— What you should do —
Only an exact repeat of the listing, without its images, counts as the answer.

+++ Recorded data +++

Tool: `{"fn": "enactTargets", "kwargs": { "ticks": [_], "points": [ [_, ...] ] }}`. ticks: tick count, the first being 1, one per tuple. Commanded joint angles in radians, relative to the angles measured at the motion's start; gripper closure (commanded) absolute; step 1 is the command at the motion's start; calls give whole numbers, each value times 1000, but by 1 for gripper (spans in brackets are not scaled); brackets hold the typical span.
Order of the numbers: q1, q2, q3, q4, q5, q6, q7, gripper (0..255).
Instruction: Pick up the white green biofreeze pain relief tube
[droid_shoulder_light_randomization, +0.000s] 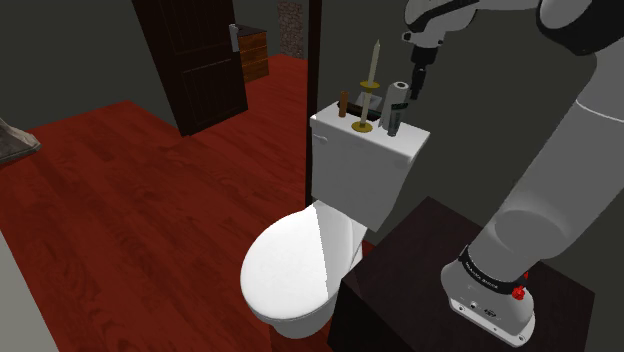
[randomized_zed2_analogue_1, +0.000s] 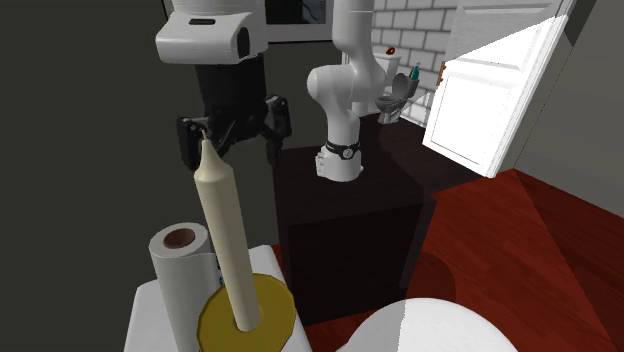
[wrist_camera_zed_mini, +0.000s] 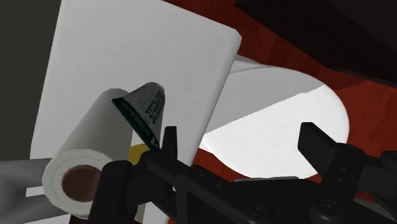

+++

— Answer space —
Tool: `{"fn": "enactTargets", "kwargs": { "ticks": [_], "points": [ [_, ...] ] }}`. ticks: tick count, the first being 1, one per tuple. Commanded joint angles in radians, relative to the angles measured at the motion's start; gripper closure (commanded) absolute; step 1 is the command at the motion's start; calls give whole numbers, each value times 1000, but by 1 for gripper (spans in brackets are not scaled); brackets hold the typical span.
Order of the numbers: q1, q2, q3, q4, q5, q6, q7, gripper (0..255).
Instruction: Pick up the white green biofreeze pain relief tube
[droid_shoulder_light_randomization, +0.000s] 
[randomized_zed2_analogue_1, +0.000s] 
[wrist_camera_zed_mini, +0.000s] 

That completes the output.